Once inequality is established, there is a deep difference between equal policies and policies that lead to equality. Once people have different needs, there is a sharp difference between treating them equally and treating them in ways that serve them equally. Once people have unequal (or unequally developed) talents, then equal opportunity cannot mean both equal opportunity and an equal prospect of success. Once society is cleaved by differences of race, sex, income, and so on, there is an intense difference between policies and reforms that reduce racial, sexual, and economic inequality and policies that diminish equality among persons.
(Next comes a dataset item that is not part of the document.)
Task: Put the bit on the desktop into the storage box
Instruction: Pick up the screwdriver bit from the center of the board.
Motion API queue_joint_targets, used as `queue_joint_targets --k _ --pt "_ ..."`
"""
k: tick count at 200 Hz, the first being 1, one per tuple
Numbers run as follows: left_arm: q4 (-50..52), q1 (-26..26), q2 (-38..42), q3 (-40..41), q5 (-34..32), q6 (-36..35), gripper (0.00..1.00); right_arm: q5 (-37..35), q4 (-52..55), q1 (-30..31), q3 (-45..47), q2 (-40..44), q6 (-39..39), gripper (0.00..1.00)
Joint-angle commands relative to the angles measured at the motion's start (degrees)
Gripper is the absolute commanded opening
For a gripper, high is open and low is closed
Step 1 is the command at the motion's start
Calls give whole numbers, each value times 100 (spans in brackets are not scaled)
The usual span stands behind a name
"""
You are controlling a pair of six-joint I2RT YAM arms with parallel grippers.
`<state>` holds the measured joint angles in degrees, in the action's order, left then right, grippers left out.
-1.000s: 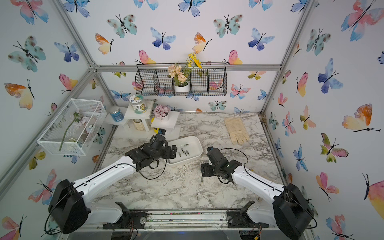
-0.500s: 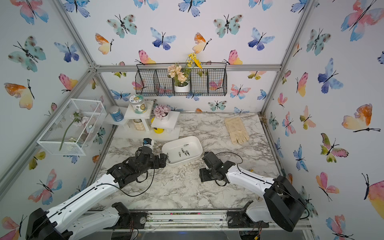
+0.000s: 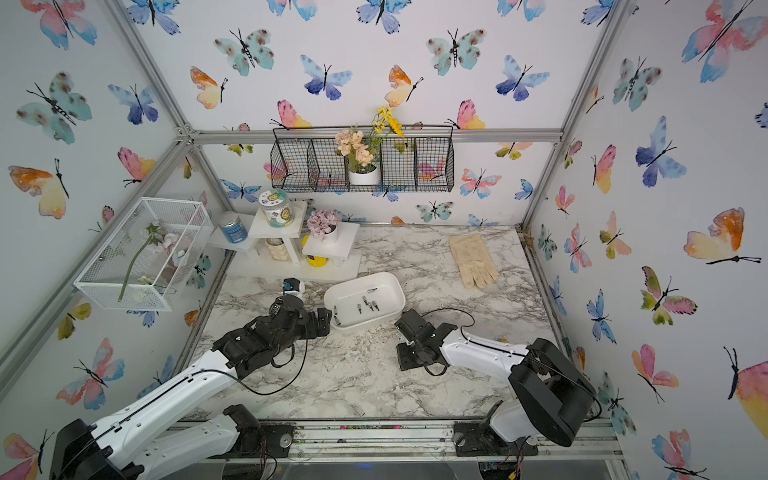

Douglas Rae and his colleagues develop an ingenious “grammar of equality” to explain and explicate the main ways in which equality turns into equalities as it passes from the realm of ideas to the realm of practice.
The book's exciting new method of analysis, based on logic and theories of political economy and political science, is a valuable contribution. Equalities helps us answer such questions as: “Is equality possible?” “How, after so long a period of ostensible egalitarianism, can inequality still dominate so much of the social landscape?” The responses are bound to stir controversy among all those interested in political theory or in social policy or in the attainment of equality.
It will be impossible from now on to discuss equality intelligently, or to claim expertise in the subject, without having read this book.
A brilliant work of analytical scholarship dealing with the classical concept of equality which ‘intends neither criticism of the ideal nor unilateral endorsement of it.’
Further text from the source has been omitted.